Most people think they know fit when they see it.
Too tight. Too baggy. Too short. Too long.
But the real story of fit is much more interesting than that. A good shirt is not just “slim” or “relaxed.” It is a pattern with built-in decisions about ease, mobility, balance, and proportion. And those decisions are measurable. In apparel, “ease” refers to the room added beyond the body’s actual measurements so a garment can move, breathe, and sit properly on the body. Published menswear pattern research shows that shirt blocks are built with specific allowances at the chest, waist, shoulder, and length rather than just tracing the body directly.
That is the first thing worth knowing: fit is not guesswork.
One published comparison of men’s basic bodice and shirt blocks reported average shirt ease of about 6.1 cm at the chest and 13.7 cm at the waist, alongside smaller allowances through the upper body. Other made-to-measure guidance uses different amounts of added room for slim, normal, and loose fits, which is why “classic” and “slim” are not just style words.
That is also why a shirt can look perfectly normal on a hanger and still feel completely wrong once you put it on.
The three places fit usually goes right (or wrong)
1. Collar
The collar is the anchor of the whole shirt. Shirtmakers commonly build in a bit of neck ease so the collar can sit cleanly without choking. Some measurement guides recommend around 1/2 inch to 1 inch of comfort allowance depending on the wearer and the measuring method. Too tight, and the shirt feels restrictive immediately. Too loose, and the collar loses its sharpness and starts to float.
2. Shoulder
The shoulder decides whether the shirt hangs naturally or starts fighting your posture. When the shoulder is off, you get drag lines, collapsing cloth, or sleeves that pull in strange directions. This is one reason two shirts with the same chest measurement can still feel completely different. Published block comparisons explicitly treat shoulder and upper-body width as core pattern variables.
3. Armhole
This is the part most people never think about (and maybe the most revealing).
One of the most counterintuitive truths in shirting is that a higher armhole often improves mobility. Threads’ fit guidance makes this point clearly: a too-low armhole can actually restrict movement because the whole body of the shirt lifts every time you raise your arm. In other words, “more room” does not automatically mean “more comfort.” Sometimes the smarter placement of fabric matters more than the amount of fabric.
That is the kind of shirtmaking detail that changes how you look at every shirt afterward.
Fit is not about tight versus loose. It is about harmony.
A shirt can have enough room and still feel wrong. The chest can be fine, but the shoulder can be off. The collar can fit, but the armhole can be poorly placed. The body can look clean standing still, but untuck the second you sit down.

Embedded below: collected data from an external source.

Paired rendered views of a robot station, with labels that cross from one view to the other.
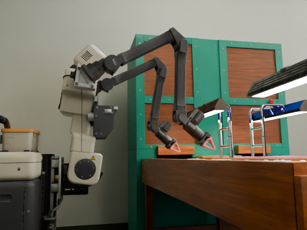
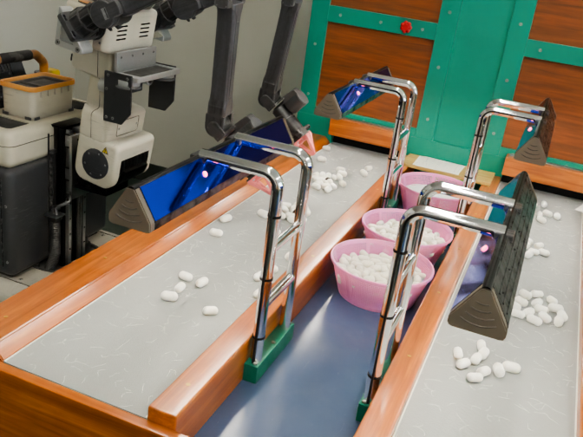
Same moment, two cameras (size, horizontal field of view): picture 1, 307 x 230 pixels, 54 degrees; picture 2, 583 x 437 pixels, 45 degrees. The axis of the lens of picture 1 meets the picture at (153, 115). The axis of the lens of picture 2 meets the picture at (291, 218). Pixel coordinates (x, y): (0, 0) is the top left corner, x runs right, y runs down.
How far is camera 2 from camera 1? 154 cm
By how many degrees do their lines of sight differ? 43
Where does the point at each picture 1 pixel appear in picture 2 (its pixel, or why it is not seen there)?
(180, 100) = (216, 97)
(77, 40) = not seen: outside the picture
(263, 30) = not seen: outside the picture
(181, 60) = (222, 20)
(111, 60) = (100, 11)
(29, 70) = not seen: outside the picture
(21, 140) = (22, 101)
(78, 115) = (94, 76)
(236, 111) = (540, 75)
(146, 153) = (315, 123)

That is why great fit is not one measurement. It is a relationship between measurements.
The collar has to sit cleanly.
The shoulder has to land where the body naturally turns.
The armhole has to allow movement without dragging the whole shirt upward.
The chest and waist need the right amount of ease for the intended silhouette.
The shirt length has to make sense for how the shirt will actually be worn.
Once you start seeing fit this way, you stop judging shirts only by how “slim” they look in photos. You start asking better questions.
Does the collar sit close without choking?
Does the shoulder actually line up?
When you move, does the shirt move with you or against you?
Does the body fall cleanly, or just hang there?
That is when you stop shopping the same way.
Because a great shirt is not just trendier, tighter, or more flattering. A great shirt is better engineered around the body.